Runtime.totalMemory()=195035136
To get help, see http://broadinstitute.github.io/picard/index.html#GettingHelp
Tool returned:
3
Spark
Run command with Spark multithreading:
gatk --java-options "-Xmx6G" MarkDuplicatesSpark \
-R ref/ref.fasta \
-I bams/mother.bam \
-O sandbox/mother_dedup.bam \
-M sandbox/metrics.txt \
-- \ # spark library convention to setoff spark options
--spark-master local[*]
The [*]
could be replaced by a desired number of cores (* requests all available)
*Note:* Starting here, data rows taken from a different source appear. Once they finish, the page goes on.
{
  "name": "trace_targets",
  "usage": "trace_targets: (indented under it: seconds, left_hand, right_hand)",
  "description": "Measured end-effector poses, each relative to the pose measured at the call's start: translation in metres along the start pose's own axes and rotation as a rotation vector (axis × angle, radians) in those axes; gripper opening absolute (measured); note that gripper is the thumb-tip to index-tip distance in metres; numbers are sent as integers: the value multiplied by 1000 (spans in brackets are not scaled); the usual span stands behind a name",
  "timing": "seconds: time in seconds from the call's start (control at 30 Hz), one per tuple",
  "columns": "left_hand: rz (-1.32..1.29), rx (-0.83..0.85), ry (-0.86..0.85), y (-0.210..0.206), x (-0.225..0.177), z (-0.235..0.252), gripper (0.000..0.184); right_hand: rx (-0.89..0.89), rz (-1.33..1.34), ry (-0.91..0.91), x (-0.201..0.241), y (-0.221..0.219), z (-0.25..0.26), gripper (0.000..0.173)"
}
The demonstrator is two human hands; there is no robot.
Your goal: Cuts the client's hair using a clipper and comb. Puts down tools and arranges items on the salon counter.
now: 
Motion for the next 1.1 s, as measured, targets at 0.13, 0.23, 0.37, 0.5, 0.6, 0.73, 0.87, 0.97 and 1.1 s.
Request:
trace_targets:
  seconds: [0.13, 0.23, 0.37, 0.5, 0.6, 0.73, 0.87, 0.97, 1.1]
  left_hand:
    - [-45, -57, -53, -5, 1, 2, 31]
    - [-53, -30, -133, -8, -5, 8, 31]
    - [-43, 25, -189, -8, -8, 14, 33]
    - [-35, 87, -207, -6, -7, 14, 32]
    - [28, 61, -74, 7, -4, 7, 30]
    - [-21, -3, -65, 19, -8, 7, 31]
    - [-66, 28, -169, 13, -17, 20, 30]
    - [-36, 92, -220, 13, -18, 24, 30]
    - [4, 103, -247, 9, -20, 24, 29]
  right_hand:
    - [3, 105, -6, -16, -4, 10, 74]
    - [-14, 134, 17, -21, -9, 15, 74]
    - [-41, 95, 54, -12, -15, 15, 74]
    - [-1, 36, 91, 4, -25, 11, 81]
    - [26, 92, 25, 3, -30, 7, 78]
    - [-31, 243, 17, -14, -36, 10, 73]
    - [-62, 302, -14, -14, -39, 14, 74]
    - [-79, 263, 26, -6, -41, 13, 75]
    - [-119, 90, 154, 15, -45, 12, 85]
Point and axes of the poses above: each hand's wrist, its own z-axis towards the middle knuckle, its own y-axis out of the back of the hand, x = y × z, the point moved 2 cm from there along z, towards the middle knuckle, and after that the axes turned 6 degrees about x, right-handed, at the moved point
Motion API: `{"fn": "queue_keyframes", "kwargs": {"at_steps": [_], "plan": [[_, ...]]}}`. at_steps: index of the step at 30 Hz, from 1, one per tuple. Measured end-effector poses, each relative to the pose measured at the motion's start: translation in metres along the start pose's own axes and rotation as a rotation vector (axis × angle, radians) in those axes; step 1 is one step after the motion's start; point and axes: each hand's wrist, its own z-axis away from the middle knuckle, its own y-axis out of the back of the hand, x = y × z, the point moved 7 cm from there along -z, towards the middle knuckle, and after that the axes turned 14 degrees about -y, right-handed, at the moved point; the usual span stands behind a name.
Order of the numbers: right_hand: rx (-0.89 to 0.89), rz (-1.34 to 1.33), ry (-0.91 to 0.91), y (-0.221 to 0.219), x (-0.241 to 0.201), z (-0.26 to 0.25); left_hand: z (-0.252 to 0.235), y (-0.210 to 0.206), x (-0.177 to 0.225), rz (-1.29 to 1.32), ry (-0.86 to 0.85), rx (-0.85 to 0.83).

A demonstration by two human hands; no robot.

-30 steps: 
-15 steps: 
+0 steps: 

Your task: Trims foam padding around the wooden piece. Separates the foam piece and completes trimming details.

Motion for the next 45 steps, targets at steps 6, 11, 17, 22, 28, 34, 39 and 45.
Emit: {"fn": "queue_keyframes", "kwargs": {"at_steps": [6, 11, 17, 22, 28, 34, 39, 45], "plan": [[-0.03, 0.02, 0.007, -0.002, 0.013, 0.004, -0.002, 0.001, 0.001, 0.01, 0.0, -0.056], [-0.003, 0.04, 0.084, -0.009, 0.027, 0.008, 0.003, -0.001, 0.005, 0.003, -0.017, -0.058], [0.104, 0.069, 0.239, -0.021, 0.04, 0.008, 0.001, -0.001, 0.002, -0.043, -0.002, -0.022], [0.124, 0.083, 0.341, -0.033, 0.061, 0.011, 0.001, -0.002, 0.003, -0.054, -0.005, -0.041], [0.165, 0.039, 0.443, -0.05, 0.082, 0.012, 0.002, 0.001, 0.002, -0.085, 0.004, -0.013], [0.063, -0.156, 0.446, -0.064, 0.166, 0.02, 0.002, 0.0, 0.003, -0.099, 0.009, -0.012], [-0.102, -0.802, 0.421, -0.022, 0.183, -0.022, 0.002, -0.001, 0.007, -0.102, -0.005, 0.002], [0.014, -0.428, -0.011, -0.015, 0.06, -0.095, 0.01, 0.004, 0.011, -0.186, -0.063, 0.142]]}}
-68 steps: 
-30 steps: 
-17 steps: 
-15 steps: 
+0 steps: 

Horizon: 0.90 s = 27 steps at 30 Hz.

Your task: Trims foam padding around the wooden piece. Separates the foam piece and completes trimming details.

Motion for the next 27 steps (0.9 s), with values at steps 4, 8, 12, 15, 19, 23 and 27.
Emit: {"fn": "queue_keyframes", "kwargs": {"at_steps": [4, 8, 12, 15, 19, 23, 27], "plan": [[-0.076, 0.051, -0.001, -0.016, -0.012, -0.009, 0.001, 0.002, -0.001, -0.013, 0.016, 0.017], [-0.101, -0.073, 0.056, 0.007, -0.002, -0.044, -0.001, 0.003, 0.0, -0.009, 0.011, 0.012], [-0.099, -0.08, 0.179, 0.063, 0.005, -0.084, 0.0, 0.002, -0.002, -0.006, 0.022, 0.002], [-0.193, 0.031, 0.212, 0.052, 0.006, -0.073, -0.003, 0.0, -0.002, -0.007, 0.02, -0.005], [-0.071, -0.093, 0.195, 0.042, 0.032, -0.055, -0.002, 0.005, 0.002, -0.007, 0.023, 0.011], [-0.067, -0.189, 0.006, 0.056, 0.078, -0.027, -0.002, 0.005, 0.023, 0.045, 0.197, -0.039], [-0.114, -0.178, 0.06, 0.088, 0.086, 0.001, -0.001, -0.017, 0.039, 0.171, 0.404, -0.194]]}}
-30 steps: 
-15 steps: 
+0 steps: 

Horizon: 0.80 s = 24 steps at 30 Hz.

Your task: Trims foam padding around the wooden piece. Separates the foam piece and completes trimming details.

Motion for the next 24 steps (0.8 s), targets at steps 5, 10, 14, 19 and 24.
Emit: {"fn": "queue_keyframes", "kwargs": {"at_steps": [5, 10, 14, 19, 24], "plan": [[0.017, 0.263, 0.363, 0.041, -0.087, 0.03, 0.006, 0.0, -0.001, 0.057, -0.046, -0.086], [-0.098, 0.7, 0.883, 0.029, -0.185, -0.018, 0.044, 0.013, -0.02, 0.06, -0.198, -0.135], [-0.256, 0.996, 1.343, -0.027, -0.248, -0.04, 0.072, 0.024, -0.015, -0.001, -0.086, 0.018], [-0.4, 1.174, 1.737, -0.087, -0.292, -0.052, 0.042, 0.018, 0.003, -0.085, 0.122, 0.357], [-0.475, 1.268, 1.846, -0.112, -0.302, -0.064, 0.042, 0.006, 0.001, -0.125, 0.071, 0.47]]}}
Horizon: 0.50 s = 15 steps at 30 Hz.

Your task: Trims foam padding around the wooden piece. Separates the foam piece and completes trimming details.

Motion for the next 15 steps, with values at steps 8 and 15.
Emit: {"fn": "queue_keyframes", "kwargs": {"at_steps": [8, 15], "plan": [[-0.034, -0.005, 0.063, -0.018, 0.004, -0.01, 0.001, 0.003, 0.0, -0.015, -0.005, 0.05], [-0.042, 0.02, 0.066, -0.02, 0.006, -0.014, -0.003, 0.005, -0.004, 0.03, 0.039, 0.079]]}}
Two output files were created:
mother_dedup.bam mother_dedup.bam.splitting-bai
The file extension .splitting-bai shows evidence of how spark may break up the bam file to execute on multiple cores.
GCLOUD
To run the same command on a GCLOUD instance, because the docker image has the gcloud binary, we initalize the instance by typing:
gcloud init
then setup a jar cache so that the jar file doesn’t have to be re-uploaded: export GATK_GCS_STAGING=gs://gatk-jar-cache/
The same command line can then be called on dataproc
gatk --java-options "-Xmx6G" MarkDuplicatesSpark \
-R gs://gatk-workshops/GCCBOSC2018/ref/ref.fasta \
-I gs://gatk-workshops/GCCBOSC2018/bams/mother.bam \
-O gs://my-output/sandbox/mother_dedup.bam \
-M gs://my-output/sandbox/metrics.txt \
-- \ # spark library convention to setoff spark options
--spark-runner GCS \
--cluster [cluster name]
Notice the different paths, they point to where the data was copied to on google cloud. Geraldine talked about their use of google cloud for all their computing. All sequencing data is uploaded to the cloud as unstructured bams, and analyzed from there. Once data is generated it can be shunted to deep storage. All upload is free, download costs money.
Four classes of variation
- SNP/SNV
- INDEL
- Copy Number (CNV)
- Structural Variation (SV)
Germline Short Variant Discovery
- pre-processing
- per-sample variant calling
New tool “Funcotator” will predict variant effects based on annotation files.
WDL
All best practices workflows are available at github.com/gatk-workflows, they are written in wdl.
Firecloud
Broad designed system for pipeline analysis, and collaboration built on google cloud. Firecloud now supports jupyter notebooks so you can go do downstream analyses on the cloud also.
Hail is a genomic analysis framework for downstream analyses in jupyter notebooks. This allows for th
Best Practices Workflows
GATK 4.0 best practice workflows are hosted on github.